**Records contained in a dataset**

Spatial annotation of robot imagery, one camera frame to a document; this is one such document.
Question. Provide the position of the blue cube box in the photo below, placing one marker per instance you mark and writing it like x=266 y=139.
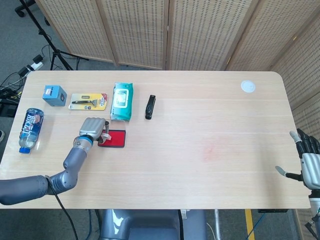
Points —
x=53 y=96

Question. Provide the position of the black office chair base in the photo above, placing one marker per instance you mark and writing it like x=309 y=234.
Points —
x=19 y=11

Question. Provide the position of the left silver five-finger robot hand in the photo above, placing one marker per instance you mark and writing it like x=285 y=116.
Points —
x=92 y=128

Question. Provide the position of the teal wet wipes pack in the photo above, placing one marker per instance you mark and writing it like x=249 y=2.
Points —
x=121 y=102

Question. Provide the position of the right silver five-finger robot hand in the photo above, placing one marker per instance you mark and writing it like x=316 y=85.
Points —
x=311 y=172

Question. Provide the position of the wooden folding screen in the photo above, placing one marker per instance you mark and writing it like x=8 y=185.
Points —
x=137 y=30

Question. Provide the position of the red ink pad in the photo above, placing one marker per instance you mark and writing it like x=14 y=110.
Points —
x=117 y=138

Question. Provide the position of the razor in yellow blister pack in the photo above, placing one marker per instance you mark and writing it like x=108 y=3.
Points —
x=87 y=101

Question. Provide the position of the black tripod stand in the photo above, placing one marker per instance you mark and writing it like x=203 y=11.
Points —
x=54 y=53

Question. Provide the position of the blue label water bottle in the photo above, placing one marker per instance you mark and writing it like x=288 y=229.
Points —
x=30 y=130

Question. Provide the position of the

**What is being asked**
The expected answer is every line above in which the word "blue" appears.

**Result**
Question. Provide the position of the blue cube box in the photo below, placing one marker per instance you mark and writing it like x=266 y=139.
Question. Provide the position of the blue label water bottle in the photo above, placing one marker per instance you mark and writing it like x=288 y=229.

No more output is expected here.